Data wrangling central! This module loads patient claims and prescription data, cleans everything up, normalizes values, and engineers features like prescription intensity and opioid usage patterns. It also handles encoding those pesky ICD diagnosis codes.

optimaq_evaluation.py

The truth-teller module. It calculates accuracy, precision, recall, and F1-score, implements addiction-specific metrics (like false negatives in high-risk groups), and supports cross-validation and sensitivity analysis.

optimaq_visualization.py

Making things pretty!

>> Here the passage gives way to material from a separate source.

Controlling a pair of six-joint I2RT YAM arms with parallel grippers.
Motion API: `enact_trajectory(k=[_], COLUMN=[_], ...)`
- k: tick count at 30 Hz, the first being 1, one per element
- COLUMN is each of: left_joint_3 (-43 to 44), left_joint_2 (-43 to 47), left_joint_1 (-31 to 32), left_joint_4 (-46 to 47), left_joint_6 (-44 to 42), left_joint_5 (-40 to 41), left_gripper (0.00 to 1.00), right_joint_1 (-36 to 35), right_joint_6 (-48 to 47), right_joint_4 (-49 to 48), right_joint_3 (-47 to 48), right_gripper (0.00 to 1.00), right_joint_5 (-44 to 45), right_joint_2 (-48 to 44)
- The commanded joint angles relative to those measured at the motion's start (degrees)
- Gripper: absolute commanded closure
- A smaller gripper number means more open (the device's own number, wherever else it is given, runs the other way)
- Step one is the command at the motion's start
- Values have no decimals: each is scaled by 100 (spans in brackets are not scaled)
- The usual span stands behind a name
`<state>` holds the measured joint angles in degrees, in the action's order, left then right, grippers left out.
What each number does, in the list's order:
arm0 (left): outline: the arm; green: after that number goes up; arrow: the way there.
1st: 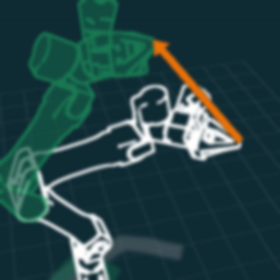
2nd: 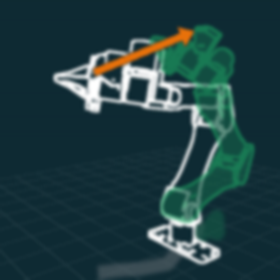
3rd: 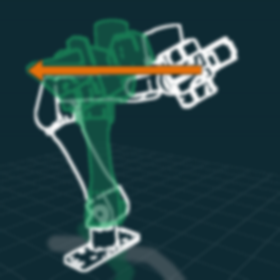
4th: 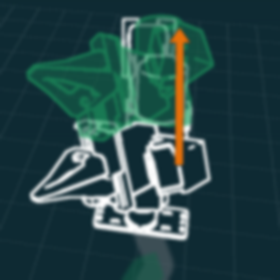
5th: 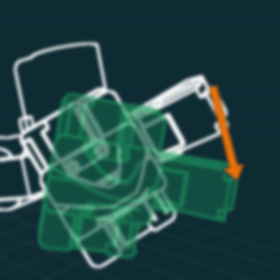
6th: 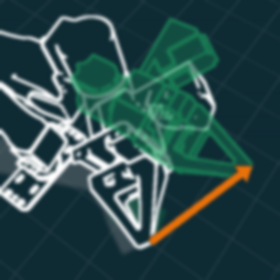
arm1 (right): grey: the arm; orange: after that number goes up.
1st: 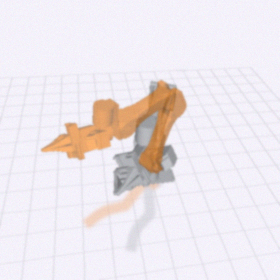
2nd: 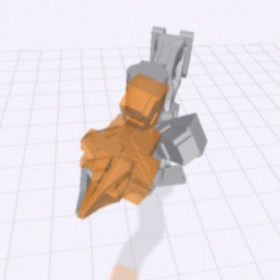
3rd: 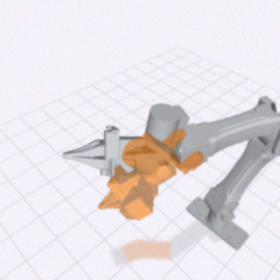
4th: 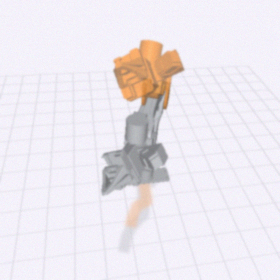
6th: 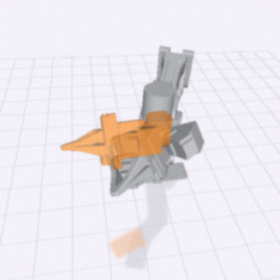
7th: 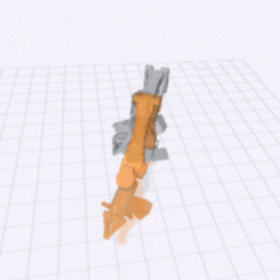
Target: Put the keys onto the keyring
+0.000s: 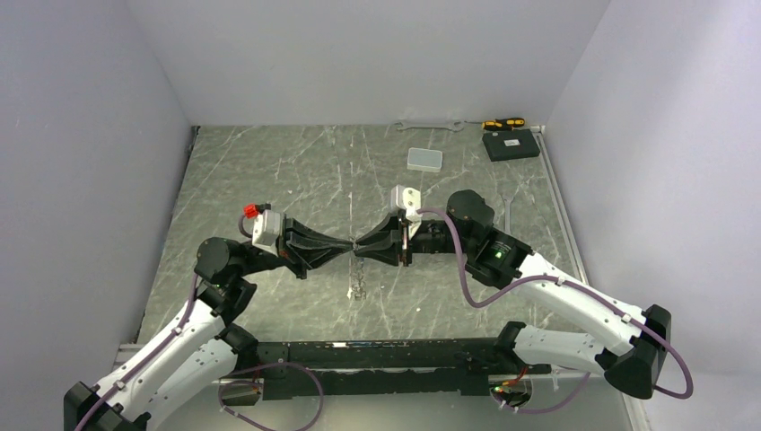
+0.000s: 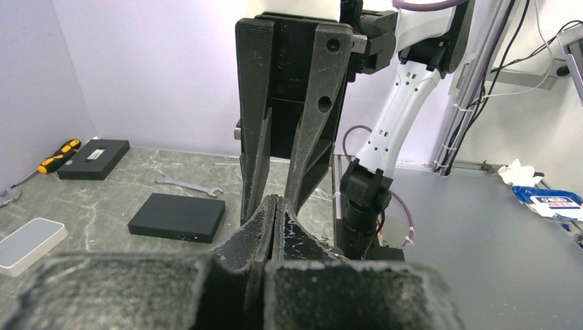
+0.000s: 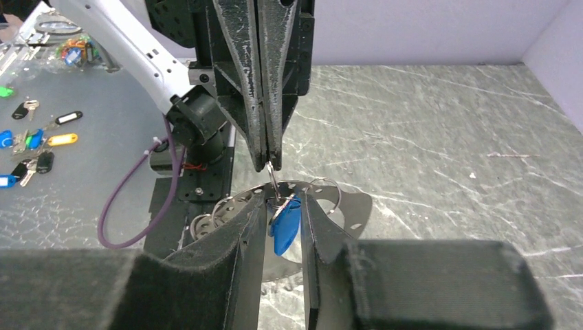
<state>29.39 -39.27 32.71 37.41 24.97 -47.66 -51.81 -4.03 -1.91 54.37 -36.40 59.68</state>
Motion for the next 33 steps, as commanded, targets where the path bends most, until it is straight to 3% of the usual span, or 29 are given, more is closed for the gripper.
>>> enact_trajectory(k=[1,8,20,22,26,33], left_joint_3=[-11,-37,-51,-21,46,120], left_joint_2=[-28,-46,-38,-10,64,73], left_joint_1=[-10,-10,-10,-10,-10,-14], left_joint_4=[385,427,358,295,75,-72], left_joint_6=[104,122,69,33,-86,-199], left_joint_5=[56,66,81,104,148,153], left_gripper=[100,100,100,100,100,100], right_joint_1=[6,13,13,11,13,13], right_joint_6=[-18,0,-38,-44,-163,-350], right_joint_4=[-363,-366,-369,-110,407,1027], right_joint_3=[254,280,202,278,311,302], right_gripper=[84,100,100,93,64,56], right_joint_5=[195,288,257,316,287,434], right_joint_2=[-11,14,-17,-1,-51,-419])
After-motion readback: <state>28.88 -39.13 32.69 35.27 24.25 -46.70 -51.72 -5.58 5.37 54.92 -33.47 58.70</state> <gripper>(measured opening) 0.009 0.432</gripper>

Generates confusion matrices, ROC curves, reward plots, and analyzes patient state transitions and Q-value distributions.

optimaq_utils.py

The helper module that handles logging, saving/loading models, argument parsing, and provides functions for model persistence and debugging.

Example Workflow

Step 1: Train Model

python optimaq_main.py --data_path data/patient_data.csv --mode train

Step 2: Predict Addiction Categories

python optimaq_main.py --data_path data/new_patients.csv --mode predict --model_path results/optimaq_model.pkl

Step 3: Evaluate Model Performance

python optimaq_main.py --data_path data/test_data.csv --mode evaluate --model_path results/optimaq_model.pkl

Step 4: Visualize Results

python optimaq_visualization.py --evaluation_file results/evaluation.json

Results & Expected Outcomes

When everything's running smoothly, you'll get:

• Patient categorization across our four states (healthy, continuous use, relapsing, recovering)
• Treatment simulations showing how interventions might impact patient states
• Clinical insights to help doctors adjust prescriptions and monitor relapse risks

Datasets

• https://www.mass.gov/lists/current-overdose-data
• https://www.samhsa.gov/data/data-we-collect/teds-treatment-episode-data-set

License

MIT License - Feel free to use, modify, and share!